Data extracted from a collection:
---+---

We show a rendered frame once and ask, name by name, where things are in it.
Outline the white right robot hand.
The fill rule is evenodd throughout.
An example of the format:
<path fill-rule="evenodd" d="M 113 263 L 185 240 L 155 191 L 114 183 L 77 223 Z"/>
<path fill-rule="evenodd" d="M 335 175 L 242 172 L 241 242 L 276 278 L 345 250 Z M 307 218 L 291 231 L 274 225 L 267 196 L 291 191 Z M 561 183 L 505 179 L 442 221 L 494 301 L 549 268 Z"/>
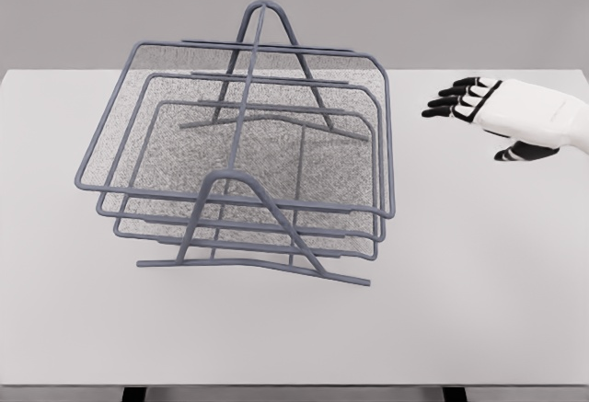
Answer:
<path fill-rule="evenodd" d="M 514 143 L 497 161 L 534 161 L 553 156 L 571 143 L 572 127 L 584 102 L 517 79 L 471 76 L 456 80 L 427 104 L 424 118 L 455 118 Z"/>

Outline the small grey mesh tray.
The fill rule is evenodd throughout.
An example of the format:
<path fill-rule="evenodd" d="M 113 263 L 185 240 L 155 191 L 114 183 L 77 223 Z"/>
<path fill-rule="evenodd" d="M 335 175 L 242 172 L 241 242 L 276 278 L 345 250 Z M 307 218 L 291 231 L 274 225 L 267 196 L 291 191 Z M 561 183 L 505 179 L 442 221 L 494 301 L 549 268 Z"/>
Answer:
<path fill-rule="evenodd" d="M 131 134 L 114 183 L 172 198 L 131 193 L 107 207 L 121 213 L 124 232 L 180 237 L 205 178 L 227 169 L 248 181 L 213 182 L 197 238 L 289 247 L 296 231 L 320 256 L 373 256 L 381 234 L 378 140 L 358 112 L 165 101 Z"/>

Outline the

---+---

YOUR TASK -
Leaving the pictures aside, output each entry above exactly as written.

SOLUTION FOR THIS TASK -
We show a rendered frame once and ask, name by name, where things are in it.
Outline the white right robot hand.
The fill rule is evenodd throughout.
An example of the format:
<path fill-rule="evenodd" d="M 113 263 L 185 240 L 155 191 L 114 183 L 77 223 Z"/>
<path fill-rule="evenodd" d="M 335 175 L 242 172 L 241 242 L 276 278 L 345 250 Z M 307 218 L 291 231 L 274 225 L 267 196 L 291 191 Z M 561 183 L 505 179 L 442 221 L 494 301 L 549 268 Z"/>
Answer:
<path fill-rule="evenodd" d="M 514 143 L 497 161 L 534 161 L 553 156 L 571 143 L 572 127 L 584 102 L 517 79 L 471 76 L 456 80 L 427 104 L 424 118 L 455 118 Z"/>

Outline the small grey mesh tray.
The fill rule is evenodd throughout.
An example of the format:
<path fill-rule="evenodd" d="M 113 263 L 185 240 L 155 191 L 114 183 L 77 223 Z"/>
<path fill-rule="evenodd" d="M 335 175 L 242 172 L 241 242 L 276 278 L 345 250 Z M 307 218 L 291 231 L 274 225 L 267 196 L 291 191 Z M 561 183 L 505 179 L 442 221 L 494 301 L 549 268 Z"/>
Answer:
<path fill-rule="evenodd" d="M 131 134 L 114 183 L 172 198 L 131 193 L 107 207 L 121 213 L 124 232 L 180 237 L 205 178 L 227 169 L 248 181 L 213 182 L 197 238 L 289 247 L 296 231 L 320 256 L 373 256 L 381 234 L 378 140 L 358 112 L 165 101 Z"/>

Outline the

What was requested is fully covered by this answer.